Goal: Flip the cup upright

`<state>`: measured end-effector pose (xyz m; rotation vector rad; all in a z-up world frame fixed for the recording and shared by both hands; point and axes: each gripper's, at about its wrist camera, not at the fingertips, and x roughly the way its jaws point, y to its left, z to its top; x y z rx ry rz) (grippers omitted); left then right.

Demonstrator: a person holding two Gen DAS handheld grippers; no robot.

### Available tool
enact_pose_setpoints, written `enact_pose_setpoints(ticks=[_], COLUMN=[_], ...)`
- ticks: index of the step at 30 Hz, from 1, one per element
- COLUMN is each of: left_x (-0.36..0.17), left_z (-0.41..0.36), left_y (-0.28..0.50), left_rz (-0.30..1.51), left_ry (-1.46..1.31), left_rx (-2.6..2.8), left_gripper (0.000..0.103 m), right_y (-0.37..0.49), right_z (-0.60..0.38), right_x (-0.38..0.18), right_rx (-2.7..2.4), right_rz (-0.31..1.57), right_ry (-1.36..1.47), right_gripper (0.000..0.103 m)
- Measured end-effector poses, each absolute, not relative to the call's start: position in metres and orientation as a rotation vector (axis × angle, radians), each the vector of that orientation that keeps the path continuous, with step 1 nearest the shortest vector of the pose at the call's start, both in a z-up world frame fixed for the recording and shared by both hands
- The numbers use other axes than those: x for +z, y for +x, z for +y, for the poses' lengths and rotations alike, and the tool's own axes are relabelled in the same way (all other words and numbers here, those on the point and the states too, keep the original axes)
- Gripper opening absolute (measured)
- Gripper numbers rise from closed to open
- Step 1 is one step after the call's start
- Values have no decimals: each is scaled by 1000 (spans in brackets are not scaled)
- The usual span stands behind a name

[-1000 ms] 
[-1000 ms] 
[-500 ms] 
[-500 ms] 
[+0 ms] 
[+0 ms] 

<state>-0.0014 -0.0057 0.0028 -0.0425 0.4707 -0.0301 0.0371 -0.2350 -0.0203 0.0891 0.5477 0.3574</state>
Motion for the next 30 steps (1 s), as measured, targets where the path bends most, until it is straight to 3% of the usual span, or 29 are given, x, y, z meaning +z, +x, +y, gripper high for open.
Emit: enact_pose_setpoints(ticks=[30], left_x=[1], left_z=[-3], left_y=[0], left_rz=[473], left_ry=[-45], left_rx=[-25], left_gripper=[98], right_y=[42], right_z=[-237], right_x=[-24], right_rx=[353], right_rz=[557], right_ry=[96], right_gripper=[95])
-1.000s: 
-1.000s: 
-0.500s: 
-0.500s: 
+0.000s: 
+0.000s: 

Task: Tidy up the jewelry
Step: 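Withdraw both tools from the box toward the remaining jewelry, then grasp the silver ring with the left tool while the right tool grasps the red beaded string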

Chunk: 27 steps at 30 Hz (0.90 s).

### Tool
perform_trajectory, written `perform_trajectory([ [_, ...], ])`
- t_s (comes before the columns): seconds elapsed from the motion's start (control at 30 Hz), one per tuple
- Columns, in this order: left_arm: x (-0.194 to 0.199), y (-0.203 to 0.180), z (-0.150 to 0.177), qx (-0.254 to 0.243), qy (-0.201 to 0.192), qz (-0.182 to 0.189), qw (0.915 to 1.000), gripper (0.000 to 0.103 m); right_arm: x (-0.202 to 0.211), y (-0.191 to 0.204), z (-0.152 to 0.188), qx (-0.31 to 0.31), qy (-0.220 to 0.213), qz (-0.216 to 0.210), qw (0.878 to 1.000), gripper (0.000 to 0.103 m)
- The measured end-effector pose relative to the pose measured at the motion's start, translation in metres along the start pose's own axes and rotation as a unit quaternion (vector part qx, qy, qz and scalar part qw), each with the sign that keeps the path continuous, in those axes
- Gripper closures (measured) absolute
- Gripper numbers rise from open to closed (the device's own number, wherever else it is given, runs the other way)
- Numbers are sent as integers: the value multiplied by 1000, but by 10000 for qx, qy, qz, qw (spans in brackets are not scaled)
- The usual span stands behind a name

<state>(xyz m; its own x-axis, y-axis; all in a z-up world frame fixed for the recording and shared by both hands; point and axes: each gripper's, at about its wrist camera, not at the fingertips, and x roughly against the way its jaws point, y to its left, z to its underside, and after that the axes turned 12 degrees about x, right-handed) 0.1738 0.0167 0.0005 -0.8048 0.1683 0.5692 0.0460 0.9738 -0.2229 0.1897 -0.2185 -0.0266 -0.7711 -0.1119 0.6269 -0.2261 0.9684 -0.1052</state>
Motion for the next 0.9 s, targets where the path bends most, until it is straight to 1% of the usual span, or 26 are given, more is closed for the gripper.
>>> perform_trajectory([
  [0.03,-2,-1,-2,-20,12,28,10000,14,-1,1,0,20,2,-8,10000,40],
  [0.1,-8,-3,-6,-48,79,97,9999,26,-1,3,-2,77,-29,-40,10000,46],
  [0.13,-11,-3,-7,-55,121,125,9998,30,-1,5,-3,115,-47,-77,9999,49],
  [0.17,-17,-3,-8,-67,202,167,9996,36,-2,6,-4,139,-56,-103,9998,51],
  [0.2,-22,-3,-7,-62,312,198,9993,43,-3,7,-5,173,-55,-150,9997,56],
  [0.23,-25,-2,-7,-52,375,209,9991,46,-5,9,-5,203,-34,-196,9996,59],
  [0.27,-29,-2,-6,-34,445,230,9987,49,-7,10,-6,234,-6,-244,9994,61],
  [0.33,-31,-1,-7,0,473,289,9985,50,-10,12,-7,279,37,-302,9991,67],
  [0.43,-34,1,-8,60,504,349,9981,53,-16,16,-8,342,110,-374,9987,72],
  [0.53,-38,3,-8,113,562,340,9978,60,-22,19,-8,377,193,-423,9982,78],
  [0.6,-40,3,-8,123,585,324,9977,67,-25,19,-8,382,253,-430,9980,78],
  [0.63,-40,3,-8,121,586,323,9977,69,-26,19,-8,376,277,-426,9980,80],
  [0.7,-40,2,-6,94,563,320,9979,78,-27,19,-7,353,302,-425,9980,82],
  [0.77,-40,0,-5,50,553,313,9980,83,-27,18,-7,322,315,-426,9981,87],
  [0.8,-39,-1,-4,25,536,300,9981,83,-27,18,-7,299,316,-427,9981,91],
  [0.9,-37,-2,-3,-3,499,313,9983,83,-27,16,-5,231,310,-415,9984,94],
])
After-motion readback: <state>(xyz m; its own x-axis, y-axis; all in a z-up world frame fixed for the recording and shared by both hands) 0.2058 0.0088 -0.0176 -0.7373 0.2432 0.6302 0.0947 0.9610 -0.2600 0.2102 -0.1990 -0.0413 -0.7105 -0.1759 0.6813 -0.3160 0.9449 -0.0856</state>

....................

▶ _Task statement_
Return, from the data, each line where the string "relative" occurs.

▶ _Output for this task_
- Measured end-effector poses, each absolute, not relative to the call's start: position in metres and orientation as a rotation vector (axis × angle, radians), each the vector of that orientation that keeps the path continuous, with step 1 nearest the shortest vector of the pose at the call's start, both in a z-up world frame fixed for the recording and shared by both hands
- The measured end-effector pose relative to the pose measured at the motion's start, translation in metres along the start pose's own axes and rotation as a unit quaternion (vector part qx, qy, qz and scalar part qw), each with the sign that keeps the path continuous, in those axes

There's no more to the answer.